_Material provided_
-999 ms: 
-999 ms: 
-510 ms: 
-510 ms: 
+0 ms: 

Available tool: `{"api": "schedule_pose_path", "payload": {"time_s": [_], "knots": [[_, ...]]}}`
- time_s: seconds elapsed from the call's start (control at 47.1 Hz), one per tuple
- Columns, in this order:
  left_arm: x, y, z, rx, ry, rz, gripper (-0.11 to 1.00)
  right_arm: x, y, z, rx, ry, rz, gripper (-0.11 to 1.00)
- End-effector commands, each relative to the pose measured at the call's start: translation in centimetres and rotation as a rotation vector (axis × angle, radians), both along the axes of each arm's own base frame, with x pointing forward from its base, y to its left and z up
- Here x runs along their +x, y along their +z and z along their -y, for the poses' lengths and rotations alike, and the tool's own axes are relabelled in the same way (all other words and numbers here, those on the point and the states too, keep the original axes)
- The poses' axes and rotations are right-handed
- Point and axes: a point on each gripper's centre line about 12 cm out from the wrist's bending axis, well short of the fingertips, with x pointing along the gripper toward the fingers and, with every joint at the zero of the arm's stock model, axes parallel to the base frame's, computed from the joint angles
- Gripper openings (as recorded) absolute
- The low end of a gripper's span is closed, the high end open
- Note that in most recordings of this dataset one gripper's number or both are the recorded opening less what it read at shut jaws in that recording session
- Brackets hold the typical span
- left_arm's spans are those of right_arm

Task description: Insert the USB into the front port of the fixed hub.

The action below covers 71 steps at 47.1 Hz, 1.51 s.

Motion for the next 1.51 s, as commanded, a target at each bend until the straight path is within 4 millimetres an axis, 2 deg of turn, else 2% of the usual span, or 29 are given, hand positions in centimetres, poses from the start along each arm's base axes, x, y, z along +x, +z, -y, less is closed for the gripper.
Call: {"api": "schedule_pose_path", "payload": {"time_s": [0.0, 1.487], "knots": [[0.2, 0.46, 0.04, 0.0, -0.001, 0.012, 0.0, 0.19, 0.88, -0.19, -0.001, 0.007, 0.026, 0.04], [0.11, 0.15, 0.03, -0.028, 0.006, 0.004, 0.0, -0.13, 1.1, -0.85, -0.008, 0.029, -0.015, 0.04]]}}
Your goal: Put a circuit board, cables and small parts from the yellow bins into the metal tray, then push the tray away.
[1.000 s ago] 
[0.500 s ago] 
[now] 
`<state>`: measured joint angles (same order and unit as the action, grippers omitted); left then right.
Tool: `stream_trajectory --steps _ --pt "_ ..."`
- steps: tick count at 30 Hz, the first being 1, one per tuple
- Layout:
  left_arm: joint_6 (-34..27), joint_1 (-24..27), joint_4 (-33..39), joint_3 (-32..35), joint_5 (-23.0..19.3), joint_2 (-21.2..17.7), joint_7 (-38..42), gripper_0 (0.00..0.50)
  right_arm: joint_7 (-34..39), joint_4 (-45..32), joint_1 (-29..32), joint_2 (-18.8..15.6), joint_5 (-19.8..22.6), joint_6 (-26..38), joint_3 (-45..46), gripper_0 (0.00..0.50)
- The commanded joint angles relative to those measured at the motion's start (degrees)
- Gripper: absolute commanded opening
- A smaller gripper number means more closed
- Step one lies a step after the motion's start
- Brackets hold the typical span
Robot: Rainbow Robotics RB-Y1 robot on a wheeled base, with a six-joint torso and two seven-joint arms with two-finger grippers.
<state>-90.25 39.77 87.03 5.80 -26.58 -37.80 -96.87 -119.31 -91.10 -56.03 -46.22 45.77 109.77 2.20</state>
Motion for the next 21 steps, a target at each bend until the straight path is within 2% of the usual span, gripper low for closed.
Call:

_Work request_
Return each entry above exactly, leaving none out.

_Response area_
-999 ms: 
-999 ms: 
-510 ms: 
-510 ms: 
+0 ms: 

Available tool: `{"api": "schedule_pose_path", "payload": {"time_s": [_], "knots": [[_, ...]]}}`
- time_s: seconds elapsed from the call's start (control at 47.1 Hz), one per tuple
- Columns, in this order:
  left_arm: x, y, z, rx, ry, rz, gripper (-0.11 to 1.00)
  right_arm: x, y, z, rx, ry, rz, gripper (-0.11 to 1.00)
- End-effector commands, each relative to the pose measured at the call's start: translation in centimetres and rotation as a rotation vector (axis × angle, radians), both along the axes of each arm's own base frame, with x pointing forward from its base, y to its left and z up
- Here x runs along their +x, y along their +z and z along their -y, for the poses' lengths and rotations alike, and the tool's own axes are relabelled in the same way (all other words and numbers here, those on the point and the states too, keep the original axes)
- The poses' axes and rotations are right-handed
- Point and axes: a point on each gripper's centre line about 12 cm out from the wrist's bending axis, well short of the fingertips, with x pointing along the gripper toward the fingers and, with every joint at the zero of the arm's stock model, axes parallel to the base frame's, computed from the joint angles
- Gripper openings (as recorded) absolute
- The low end of a gripper's span is closed, the high end open
- Note that in most recordings of this dataset one gripper's number or both are the recorded opening less what it read at shut jaws in that recording session
- Brackets hold the typical span
- left_arm's spans are those of right_arm

Task description: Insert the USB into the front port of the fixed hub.

The action below covers 71 steps at 47.1 Hz, 1.51 s.

Motion for the next 1.51 s, as commanded, a target at each bend until the straight path is within 4 millimetres an axis, 2 deg of turn, else 2% of the usual span, or 29 are given, hand positions in centimetres, poses from the start along each arm's base axes, x, y, z along +x, +z, -y, less is closed for the gripper.
Call: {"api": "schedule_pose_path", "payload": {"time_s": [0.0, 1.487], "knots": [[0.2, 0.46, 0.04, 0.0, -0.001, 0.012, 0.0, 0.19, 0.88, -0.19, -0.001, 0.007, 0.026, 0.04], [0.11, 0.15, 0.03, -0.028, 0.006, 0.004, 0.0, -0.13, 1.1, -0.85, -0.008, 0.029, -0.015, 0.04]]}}
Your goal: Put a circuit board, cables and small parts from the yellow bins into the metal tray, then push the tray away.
[1.000 s ago] 
[0.500 s ago] 
[now] 
`<state>`: measured joint angles (same order and unit as the action, grippers omitted); left then right.
Tool: `stream_trajectory --steps _ --pt "_ ..."`
- steps: tick count at 30 Hz, the first being 1, one per tuple
- Layout:
  left_arm: joint_6 (-34..27), joint_1 (-24..27), joint_4 (-33..39), joint_3 (-32..35), joint_5 (-23.0..19.3), joint_2 (-21.2..17.7), joint_7 (-38..42), gripper_0 (0.00..0.50)
  right_arm: joint_7 (-34..39), joint_4 (-45..32), joint_1 (-29..32), joint_2 (-18.8..15.6), joint_5 (-19.8..22.6), joint_6 (-26..38), joint_3 (-45..46), gripper_0 (0.00..0.50)
- The commanded joint angles relative to those measured at the motion's start (degrees)
- Gripper: absolute commanded opening
- A smaller gripper number means more closed
- Step one lies a step after the motion's start
- Brackets hold the typical span
Robot: Rainbow Robotics RB-Y1 robot on a wheeled base, with a six-joint torso and two seven-joint arms with two-finger grippers.
<state>-90.25 39.77 87.03 5.80 -26.58 -37.80 -96.87 -119.31 -91.10 -56.03 -46.22 45.77 109.77 2.20</state>
Motion for the next 21 steps, a target at each bend until the straight path is within 2% of the usual span, gripper low for closed.
Call:

A complete answer has now been given to the exercise.